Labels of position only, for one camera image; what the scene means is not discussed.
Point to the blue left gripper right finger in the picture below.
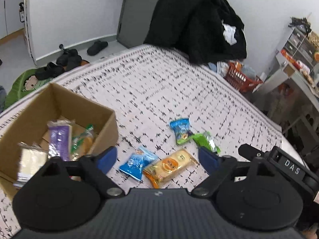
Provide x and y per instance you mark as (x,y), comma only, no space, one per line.
(219,170)

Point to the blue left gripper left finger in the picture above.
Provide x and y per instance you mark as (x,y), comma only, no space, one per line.
(94,169)

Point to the light green snack packet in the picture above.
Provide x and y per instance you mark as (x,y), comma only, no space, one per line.
(206,140)

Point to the green white pastry packet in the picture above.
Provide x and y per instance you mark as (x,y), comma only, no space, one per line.
(82,143)

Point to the blue snack packet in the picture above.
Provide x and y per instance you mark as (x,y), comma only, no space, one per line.
(136,163)

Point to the long purple wafer pack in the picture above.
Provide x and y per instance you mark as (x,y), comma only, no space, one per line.
(60,138)

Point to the blue green candy packet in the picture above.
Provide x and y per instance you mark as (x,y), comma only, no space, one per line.
(181,129)

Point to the orange cracker packet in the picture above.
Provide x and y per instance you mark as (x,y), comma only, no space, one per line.
(161,171)

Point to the white clear wrapped cake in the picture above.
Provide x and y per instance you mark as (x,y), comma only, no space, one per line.
(32,158)

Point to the brown cardboard box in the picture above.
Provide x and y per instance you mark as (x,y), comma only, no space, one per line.
(31,127)

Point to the white patterned bed cloth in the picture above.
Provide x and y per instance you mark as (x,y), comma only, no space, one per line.
(148,87)

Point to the red plastic basket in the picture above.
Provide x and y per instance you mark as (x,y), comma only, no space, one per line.
(240,81)

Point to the green leaf cartoon rug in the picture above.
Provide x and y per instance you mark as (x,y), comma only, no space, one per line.
(25,84)

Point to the pile of black shoes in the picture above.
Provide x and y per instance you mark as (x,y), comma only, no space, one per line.
(67,61)

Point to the white desk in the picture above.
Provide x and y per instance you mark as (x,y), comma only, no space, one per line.
(287,98)

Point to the black slipper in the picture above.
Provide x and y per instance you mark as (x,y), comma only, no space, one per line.
(97,47)

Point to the grey drawer organizer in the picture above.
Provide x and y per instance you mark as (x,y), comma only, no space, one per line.
(300,48)

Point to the black clothes on chair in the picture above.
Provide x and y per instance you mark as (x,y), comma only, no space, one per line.
(207,31)

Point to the white kitchen cabinet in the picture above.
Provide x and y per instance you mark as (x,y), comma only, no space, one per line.
(10,17)

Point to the grey door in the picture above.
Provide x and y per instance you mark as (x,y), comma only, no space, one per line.
(134,22)

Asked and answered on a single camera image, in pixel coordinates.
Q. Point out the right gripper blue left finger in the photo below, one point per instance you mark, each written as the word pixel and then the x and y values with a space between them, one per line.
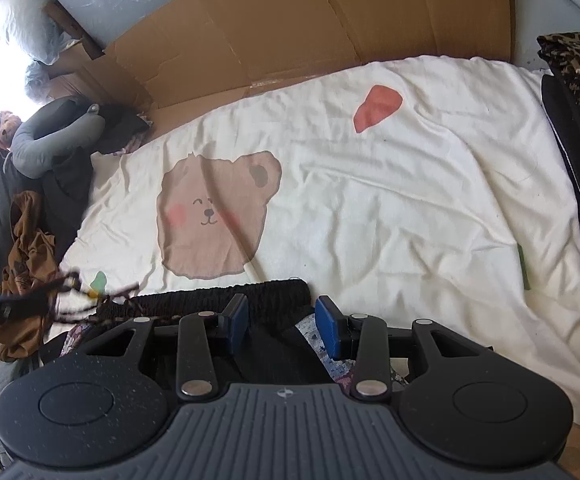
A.
pixel 200 333

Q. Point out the brown cardboard sheet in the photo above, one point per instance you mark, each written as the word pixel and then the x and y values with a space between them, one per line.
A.
pixel 192 56

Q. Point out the cream bear print bedsheet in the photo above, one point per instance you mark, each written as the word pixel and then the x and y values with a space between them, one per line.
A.
pixel 424 188

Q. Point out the brown t-shirt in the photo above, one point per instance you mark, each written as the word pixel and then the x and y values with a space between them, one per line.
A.
pixel 30 263

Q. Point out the black shorts with bear lining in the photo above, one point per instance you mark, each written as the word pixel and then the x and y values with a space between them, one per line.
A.
pixel 289 337

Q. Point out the black garment under pillow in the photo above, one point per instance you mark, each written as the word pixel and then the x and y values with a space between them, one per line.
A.
pixel 67 186

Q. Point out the small teddy bear toy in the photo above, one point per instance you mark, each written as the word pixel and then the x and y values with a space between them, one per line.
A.
pixel 9 124

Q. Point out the grey neck pillow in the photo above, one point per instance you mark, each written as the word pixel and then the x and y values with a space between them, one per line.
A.
pixel 56 130

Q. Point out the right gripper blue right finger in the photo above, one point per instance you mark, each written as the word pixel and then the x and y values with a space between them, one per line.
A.
pixel 363 339

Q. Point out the white plastic bag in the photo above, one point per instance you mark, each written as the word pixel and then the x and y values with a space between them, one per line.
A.
pixel 39 37

§

What you have to do:
Transcribe every line from the records above without alteration, and leave out the images.

Solution:
Labels of position only, for one camera image; what the scene means is not discussed.
Point to the blue left gripper right finger in the picture below.
Provide x and y per instance you mark as (x,y), comma only, no space, one per line.
(219,170)

Point to the blue left gripper left finger in the picture above.
Provide x and y per instance you mark as (x,y), comma only, no space, one per line.
(94,169)

Point to the light green snack packet in the picture above.
Provide x and y per instance you mark as (x,y), comma only, no space, one per line.
(206,140)

Point to the green white pastry packet in the picture above.
Provide x and y per instance you mark as (x,y), comma only, no space, one per line.
(82,143)

Point to the blue snack packet in the picture above.
Provide x and y per instance you mark as (x,y), comma only, no space, one per line.
(136,163)

Point to the long purple wafer pack in the picture above.
Provide x and y per instance you mark as (x,y), comma only, no space, one per line.
(60,138)

Point to the blue green candy packet in the picture above.
Provide x and y per instance you mark as (x,y), comma only, no space, one per line.
(181,129)

Point to the orange cracker packet in the picture above.
Provide x and y per instance you mark as (x,y), comma only, no space, one per line.
(161,171)

Point to the white clear wrapped cake in the picture above.
Provide x and y per instance you mark as (x,y), comma only, no space, one per line.
(32,158)

Point to the brown cardboard box in the picture above.
Provide x and y per instance you mark as (x,y), comma only, no space, one per line.
(31,127)

Point to the white patterned bed cloth in the picture above.
Provide x and y per instance you mark as (x,y), comma only, no space, one per line.
(148,87)

Point to the red plastic basket in the picture above.
Provide x and y per instance you mark as (x,y), comma only, no space, one per line.
(240,81)

Point to the green leaf cartoon rug in the picture above.
Provide x and y per instance you mark as (x,y), comma only, no space, one per line.
(25,84)

Point to the pile of black shoes in the picture above.
Provide x and y per instance you mark as (x,y), comma only, no space, one per line.
(67,61)

Point to the white desk in the picture above.
Provide x and y per instance you mark as (x,y), comma only, no space, one per line.
(287,98)

Point to the black slipper in the picture above.
Provide x and y per instance you mark as (x,y), comma only, no space, one per line.
(97,47)

Point to the grey drawer organizer in the picture above.
Provide x and y per instance you mark as (x,y), comma only, no space, one per line.
(300,48)

Point to the black clothes on chair in the picture above.
Provide x and y per instance you mark as (x,y), comma only, no space, one per line.
(207,31)

Point to the white kitchen cabinet in the picture above.
Provide x and y per instance you mark as (x,y), comma only, no space, one per line.
(10,17)

Point to the grey door in the picture above.
Provide x and y per instance you mark as (x,y), comma only, no space, one per line.
(134,22)

Asked and answered on a single camera image, in pixel coordinates.
Q. Point out the right gripper blue left finger in the photo below, one point per instance you mark, each written as the word pixel and then the x and y values with a space between them, one per line.
A.
pixel 200 333

Q. Point out the brown cardboard sheet in the photo above, one point per instance you mark, each written as the word pixel and then the x and y values with a space between them, one per line.
A.
pixel 192 56

Q. Point out the cream bear print bedsheet in the photo above, one point per instance you mark, each written as the word pixel and then the x and y values with a space between them, one per line.
A.
pixel 424 188

Q. Point out the brown t-shirt in the photo above, one point per instance you mark, each written as the word pixel and then the x and y values with a space between them, one per line.
A.
pixel 30 263

Q. Point out the black shorts with bear lining in the photo above, one point per instance you mark, each written as the word pixel and then the x and y values with a space between them, one per line.
A.
pixel 289 337

Q. Point out the black garment under pillow in the photo above, one point per instance you mark, each written as the word pixel and then the x and y values with a space between them, one per line.
A.
pixel 67 186

Q. Point out the small teddy bear toy in the photo above, one point per instance you mark, each written as the word pixel and then the x and y values with a space between them, one per line.
A.
pixel 9 124

Q. Point out the grey neck pillow in the photo above, one point per instance you mark, each written as the word pixel and then the x and y values with a space between them, one per line.
A.
pixel 56 130

Q. Point out the right gripper blue right finger in the photo above, one point per instance you mark, each written as the word pixel and then the x and y values with a space between them, one per line.
A.
pixel 363 339

Q. Point out the white plastic bag in the photo above, one point per instance you mark, each written as the word pixel and then the x and y values with a space between them, one per line.
A.
pixel 39 37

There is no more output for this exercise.